*EXERCISE OBJECTIVE*. Exact reproduction, images excluded: write out the records below.

*MATERIAL PROVIDED*.
════════════════════
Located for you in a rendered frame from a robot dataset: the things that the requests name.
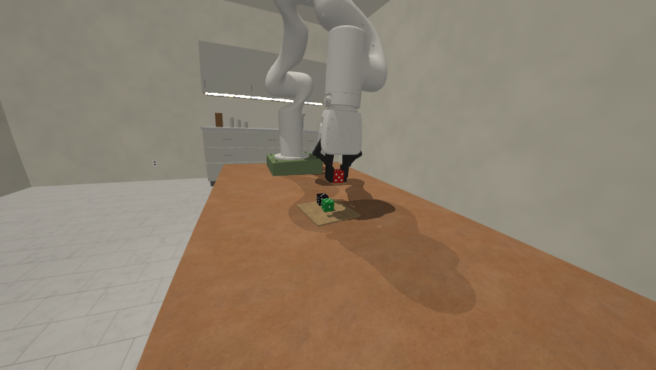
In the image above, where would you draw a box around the green die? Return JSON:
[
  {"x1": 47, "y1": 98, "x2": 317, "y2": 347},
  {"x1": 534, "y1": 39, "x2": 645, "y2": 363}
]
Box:
[{"x1": 322, "y1": 199, "x2": 334, "y2": 212}]

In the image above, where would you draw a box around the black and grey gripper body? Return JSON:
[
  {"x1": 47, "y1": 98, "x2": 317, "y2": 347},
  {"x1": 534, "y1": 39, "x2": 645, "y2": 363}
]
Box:
[{"x1": 318, "y1": 108, "x2": 362, "y2": 155}]

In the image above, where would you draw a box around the black die with white pips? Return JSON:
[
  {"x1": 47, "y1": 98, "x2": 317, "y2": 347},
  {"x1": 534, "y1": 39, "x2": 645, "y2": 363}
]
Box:
[{"x1": 316, "y1": 193, "x2": 329, "y2": 206}]

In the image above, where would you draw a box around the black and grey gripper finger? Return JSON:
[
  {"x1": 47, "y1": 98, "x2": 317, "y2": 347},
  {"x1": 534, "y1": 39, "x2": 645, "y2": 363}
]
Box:
[
  {"x1": 340, "y1": 151, "x2": 362, "y2": 182},
  {"x1": 312, "y1": 139, "x2": 334, "y2": 183}
]

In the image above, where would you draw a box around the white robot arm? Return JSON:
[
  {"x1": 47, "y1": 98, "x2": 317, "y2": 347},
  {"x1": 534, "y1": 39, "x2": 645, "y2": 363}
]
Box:
[{"x1": 265, "y1": 0, "x2": 387, "y2": 160}]

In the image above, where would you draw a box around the red die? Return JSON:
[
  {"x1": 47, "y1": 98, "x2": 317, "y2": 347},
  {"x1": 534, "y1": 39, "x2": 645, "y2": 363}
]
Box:
[{"x1": 333, "y1": 169, "x2": 345, "y2": 183}]
════════════════════
*WORKED SOLUTION*.
Located for you in a rendered frame from a robot dataset: the things that the requests name.
In the image above, where would you draw a box around the green die? Return JSON:
[
  {"x1": 47, "y1": 98, "x2": 317, "y2": 347},
  {"x1": 534, "y1": 39, "x2": 645, "y2": 363}
]
Box:
[{"x1": 322, "y1": 199, "x2": 334, "y2": 212}]

In the image above, where would you draw a box around the black and grey gripper body? Return JSON:
[
  {"x1": 47, "y1": 98, "x2": 317, "y2": 347},
  {"x1": 534, "y1": 39, "x2": 645, "y2": 363}
]
Box:
[{"x1": 318, "y1": 108, "x2": 362, "y2": 155}]

In the image above, where would you draw a box around the black die with white pips? Return JSON:
[
  {"x1": 47, "y1": 98, "x2": 317, "y2": 347},
  {"x1": 534, "y1": 39, "x2": 645, "y2": 363}
]
Box:
[{"x1": 316, "y1": 193, "x2": 329, "y2": 206}]

In the image above, where would you draw a box around the black and grey gripper finger? Return JSON:
[
  {"x1": 47, "y1": 98, "x2": 317, "y2": 347},
  {"x1": 534, "y1": 39, "x2": 645, "y2": 363}
]
Box:
[
  {"x1": 340, "y1": 151, "x2": 362, "y2": 182},
  {"x1": 312, "y1": 139, "x2": 334, "y2": 183}
]

In the image above, where would you draw a box around the white robot arm? Return JSON:
[
  {"x1": 47, "y1": 98, "x2": 317, "y2": 347},
  {"x1": 534, "y1": 39, "x2": 645, "y2": 363}
]
Box:
[{"x1": 265, "y1": 0, "x2": 387, "y2": 160}]

In the image above, where would you draw a box around the red die? Return JSON:
[
  {"x1": 47, "y1": 98, "x2": 317, "y2": 347},
  {"x1": 534, "y1": 39, "x2": 645, "y2": 363}
]
Box:
[{"x1": 333, "y1": 169, "x2": 345, "y2": 183}]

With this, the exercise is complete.